• **THE TASK**
No pictures belong in the copy. Restate the rest of the data exactly.

• **Records from a collection**
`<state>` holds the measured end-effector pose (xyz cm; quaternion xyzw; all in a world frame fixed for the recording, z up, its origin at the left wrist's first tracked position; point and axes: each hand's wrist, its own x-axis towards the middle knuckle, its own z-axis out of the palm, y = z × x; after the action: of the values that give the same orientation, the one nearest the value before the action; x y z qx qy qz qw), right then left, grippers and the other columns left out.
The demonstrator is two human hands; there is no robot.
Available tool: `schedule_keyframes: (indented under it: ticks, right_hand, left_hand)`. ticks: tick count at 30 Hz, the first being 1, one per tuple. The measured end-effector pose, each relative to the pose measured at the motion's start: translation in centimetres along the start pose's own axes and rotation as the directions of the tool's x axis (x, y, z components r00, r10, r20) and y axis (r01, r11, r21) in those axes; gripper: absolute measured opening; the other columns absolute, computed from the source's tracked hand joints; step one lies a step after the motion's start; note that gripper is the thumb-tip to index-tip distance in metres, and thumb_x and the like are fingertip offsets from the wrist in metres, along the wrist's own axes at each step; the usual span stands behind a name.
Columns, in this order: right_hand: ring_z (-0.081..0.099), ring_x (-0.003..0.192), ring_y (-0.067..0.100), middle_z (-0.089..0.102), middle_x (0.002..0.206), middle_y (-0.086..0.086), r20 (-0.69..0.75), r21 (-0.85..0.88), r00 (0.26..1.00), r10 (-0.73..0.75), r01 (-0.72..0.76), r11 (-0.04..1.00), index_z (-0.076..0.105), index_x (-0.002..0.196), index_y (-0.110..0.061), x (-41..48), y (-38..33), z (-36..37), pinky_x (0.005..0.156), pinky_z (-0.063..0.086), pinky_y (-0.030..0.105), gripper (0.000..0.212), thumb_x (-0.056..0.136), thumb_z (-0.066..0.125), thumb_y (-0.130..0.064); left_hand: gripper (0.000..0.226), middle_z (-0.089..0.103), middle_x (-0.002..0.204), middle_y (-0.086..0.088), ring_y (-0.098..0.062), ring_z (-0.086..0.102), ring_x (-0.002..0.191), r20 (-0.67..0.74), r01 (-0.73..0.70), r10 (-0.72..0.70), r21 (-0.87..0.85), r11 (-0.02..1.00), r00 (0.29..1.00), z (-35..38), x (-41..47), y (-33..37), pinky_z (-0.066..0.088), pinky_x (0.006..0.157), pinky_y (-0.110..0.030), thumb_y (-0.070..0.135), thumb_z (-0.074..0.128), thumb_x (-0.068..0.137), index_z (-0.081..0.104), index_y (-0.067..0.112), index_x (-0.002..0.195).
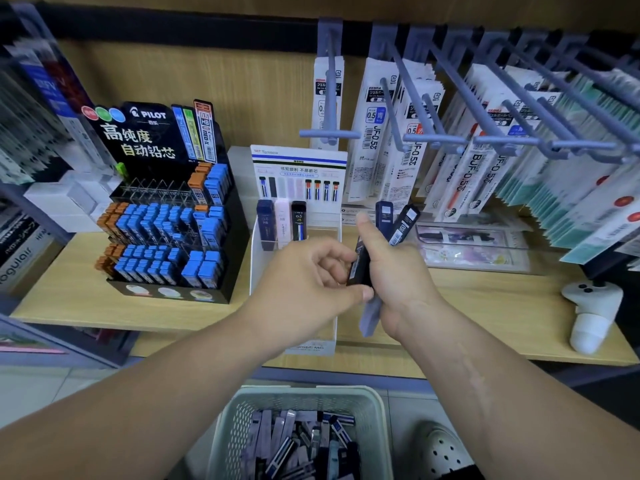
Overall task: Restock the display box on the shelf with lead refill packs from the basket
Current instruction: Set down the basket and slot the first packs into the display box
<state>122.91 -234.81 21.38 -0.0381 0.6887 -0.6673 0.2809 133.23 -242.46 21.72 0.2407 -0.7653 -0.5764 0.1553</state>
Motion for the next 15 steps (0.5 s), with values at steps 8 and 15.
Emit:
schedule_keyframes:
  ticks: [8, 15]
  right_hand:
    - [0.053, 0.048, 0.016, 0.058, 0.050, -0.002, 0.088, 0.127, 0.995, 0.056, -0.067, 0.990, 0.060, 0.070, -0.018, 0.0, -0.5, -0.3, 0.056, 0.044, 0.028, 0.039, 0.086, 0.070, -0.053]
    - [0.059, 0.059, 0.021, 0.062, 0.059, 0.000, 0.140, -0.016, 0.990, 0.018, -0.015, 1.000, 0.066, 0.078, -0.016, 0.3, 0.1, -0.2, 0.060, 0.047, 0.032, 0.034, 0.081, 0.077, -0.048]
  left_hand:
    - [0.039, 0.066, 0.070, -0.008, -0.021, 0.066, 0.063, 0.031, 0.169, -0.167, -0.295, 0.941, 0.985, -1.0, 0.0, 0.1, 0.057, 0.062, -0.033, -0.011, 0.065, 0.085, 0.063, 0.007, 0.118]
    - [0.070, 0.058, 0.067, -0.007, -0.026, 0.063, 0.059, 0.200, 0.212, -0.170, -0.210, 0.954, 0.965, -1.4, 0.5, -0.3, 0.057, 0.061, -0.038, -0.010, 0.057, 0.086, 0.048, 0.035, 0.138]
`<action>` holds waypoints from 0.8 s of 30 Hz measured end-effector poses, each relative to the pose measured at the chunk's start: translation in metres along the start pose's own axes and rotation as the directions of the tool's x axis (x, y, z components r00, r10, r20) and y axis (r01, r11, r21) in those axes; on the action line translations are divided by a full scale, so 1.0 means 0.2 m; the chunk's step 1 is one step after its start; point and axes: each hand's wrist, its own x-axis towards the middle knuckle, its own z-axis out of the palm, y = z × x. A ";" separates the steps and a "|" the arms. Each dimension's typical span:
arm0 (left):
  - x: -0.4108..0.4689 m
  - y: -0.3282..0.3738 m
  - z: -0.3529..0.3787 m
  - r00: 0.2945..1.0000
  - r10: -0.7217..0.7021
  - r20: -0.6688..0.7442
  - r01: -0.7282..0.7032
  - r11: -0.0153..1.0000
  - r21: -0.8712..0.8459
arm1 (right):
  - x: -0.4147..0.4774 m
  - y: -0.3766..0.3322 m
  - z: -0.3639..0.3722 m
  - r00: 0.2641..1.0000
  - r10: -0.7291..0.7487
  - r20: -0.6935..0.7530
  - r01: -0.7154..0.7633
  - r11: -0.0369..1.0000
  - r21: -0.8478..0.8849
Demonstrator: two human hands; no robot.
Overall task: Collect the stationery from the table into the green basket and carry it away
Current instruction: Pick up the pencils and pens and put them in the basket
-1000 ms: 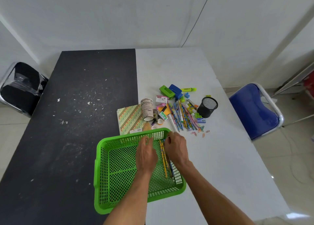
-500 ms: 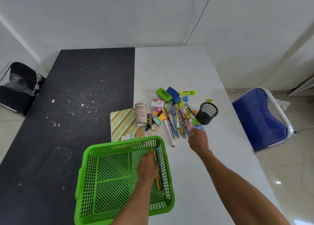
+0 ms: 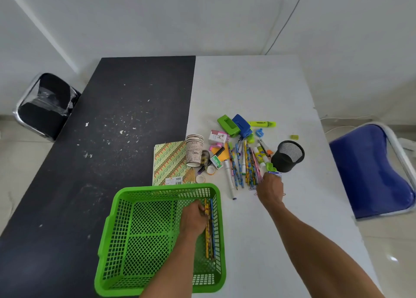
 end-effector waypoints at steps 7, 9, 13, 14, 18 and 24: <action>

• **SOLUTION TO THIS TASK**
`<state>` holds the measured end-effector pose (xyz cm; quaternion xyzw; all in a world frame fixed for the recording, z up, its origin at the left wrist's first tracked position; point and axes: each hand's wrist, its own x-axis towards the middle knuckle, its own z-axis out of the palm, y = z × x; after the action: of the values that give the same orientation, the one nearest the value before the action; x y z qx qy qz qw), right then left, grippers and the other columns left out.
The demonstrator is two human hands; there is no robot.
Available tool: `schedule_keyframes: (indented under it: ticks, right_hand, left_hand)`. ticks: tick count at 30 Hz, the first being 1, one per tuple. The measured end-effector pose, each relative to the pose measured at the motion's start: translation in centimetres along the start pose's own axes and rotation as the directions of the tool's x axis (x, y, z components r00, r10, r20) and y axis (r01, r11, r21) in those axes; gripper: absolute measured opening; the other columns absolute, computed from the source's tracked hand joints; step one lies a step after the motion's start; note that gripper is the thumb-tip to index-tip distance in metres, and thumb_x and the like are fingertip offsets from the wrist in metres, along the wrist's own axes at each step; the usual span stands behind a name.
Columns, in this order: right_hand: ring_z (-0.081..0.099), ring_x (-0.003..0.192), ring_y (-0.067..0.100), middle_z (-0.089..0.102), middle_x (0.002..0.206), middle_y (-0.086..0.086), r20 (-0.69..0.75), r21 (-0.85..0.88), r00 (0.26..1.00), r10 (-0.73..0.75), r01 (-0.72..0.76), r11 (-0.04..1.00), index_z (-0.076..0.105), index_x (-0.002..0.196), index_y (-0.110..0.061), x (-41..48), y (-38..33), z (-36..37), pinky_x (0.005..0.156), pinky_z (-0.063..0.086), pinky_y (-0.030..0.105), gripper (0.000..0.212), thumb_x (-0.056..0.136), thumb_z (-0.066..0.125), thumb_y (-0.130..0.064); left_hand: gripper (0.000..0.226), middle_z (-0.089..0.103), middle_x (-0.002..0.204), middle_y (-0.086..0.088), ring_y (-0.098..0.062), ring_z (-0.086..0.102), ring_x (-0.002..0.191), r20 (-0.67..0.74), r01 (-0.73..0.70), r10 (-0.72..0.70), r21 (-0.87..0.85), r11 (-0.02..1.00), r00 (0.29..1.00), z (-35..38), x (-41..47), y (-33..37), pinky_z (-0.066..0.088), pinky_x (0.006..0.157), pinky_y (-0.110..0.030), thumb_y (-0.070..0.135), thumb_z (-0.074..0.128), thumb_x (-0.068..0.137), index_z (-0.081..0.104), index_y (-0.067..0.112), index_x (-0.002..0.195).
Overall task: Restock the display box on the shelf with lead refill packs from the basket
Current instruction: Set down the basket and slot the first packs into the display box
<state>122.91 -234.81 21.38 -0.0381 0.6887 -0.6673 0.2809 133.23 -242.46 21.72 0.2407 -0.7653 -0.5764 0.1553</state>
Motion for the next 15 steps (0.5 s), with values at steps 8 and 15.
Emit:
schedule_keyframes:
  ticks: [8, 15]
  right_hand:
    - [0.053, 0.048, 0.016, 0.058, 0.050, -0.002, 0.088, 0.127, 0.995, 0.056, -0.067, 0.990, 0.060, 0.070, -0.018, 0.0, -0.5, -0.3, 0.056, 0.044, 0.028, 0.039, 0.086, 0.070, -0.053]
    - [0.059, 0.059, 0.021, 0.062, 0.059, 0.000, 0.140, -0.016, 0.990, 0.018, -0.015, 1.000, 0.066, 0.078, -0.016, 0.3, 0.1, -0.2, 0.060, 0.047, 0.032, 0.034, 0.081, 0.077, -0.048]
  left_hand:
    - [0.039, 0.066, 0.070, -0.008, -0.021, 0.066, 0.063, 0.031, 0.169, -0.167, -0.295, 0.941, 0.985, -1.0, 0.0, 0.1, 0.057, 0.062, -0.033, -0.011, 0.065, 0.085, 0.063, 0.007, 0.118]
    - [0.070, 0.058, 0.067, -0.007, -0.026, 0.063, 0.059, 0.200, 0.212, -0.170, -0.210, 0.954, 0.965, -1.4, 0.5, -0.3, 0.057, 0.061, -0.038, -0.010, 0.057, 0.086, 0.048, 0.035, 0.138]
`<action>` holds waypoints from 0.8 s of 30 Hz measured end-effector poses, each relative to the pose measured at the chunk's start: translation in metres along the start pose's own axes and rotation as the directions of the tool's x axis (x, y, z components r00, r10, r20) and y axis (r01, r11, r21) in those axes; on the action line translations are divided by a full scale, so 1.0 means 0.2 m; the chunk's step 1 is one step after its start; point and axes: each hand's wrist, its own x-axis towards the middle knuckle, its own z-axis out of the palm, y = z × x. A ";" separates the steps and a "|" the arms. Each dimension's typical span:
arm0 (left):
  - x: -0.4108..0.4689 m
  - y: -0.3282..0.3738 m
  - z: -0.3529..0.3787 m
  - r00: 0.2945..1.0000
  - r10: -0.7217..0.7021
  - r20: -0.6688..0.7442
  - r01: -0.7282..0.7032
  - r11: -0.0153..1.0000
  - r21: -0.8712..0.8459
arm1 (right):
  - x: -0.4147..0.4774 m
  - y: -0.3766..0.3322 m
  - z: -0.3639..0.3722 m
  - r00: 0.2641..1.0000
  - r10: -0.7291..0.7487
  - r20: -0.6935..0.7530
  - r01: -0.7154..0.7633
  - r11: -0.0369..1.0000
  - r21: -0.8478..0.8849
Demonstrator: two human hands; no robot.
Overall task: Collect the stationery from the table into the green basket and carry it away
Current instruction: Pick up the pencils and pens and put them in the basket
-1000 ms: 
-500 ms: 
+0 ms: 
 end-effector waypoints at steps 7, 9, 13, 14, 18 and 24: <action>

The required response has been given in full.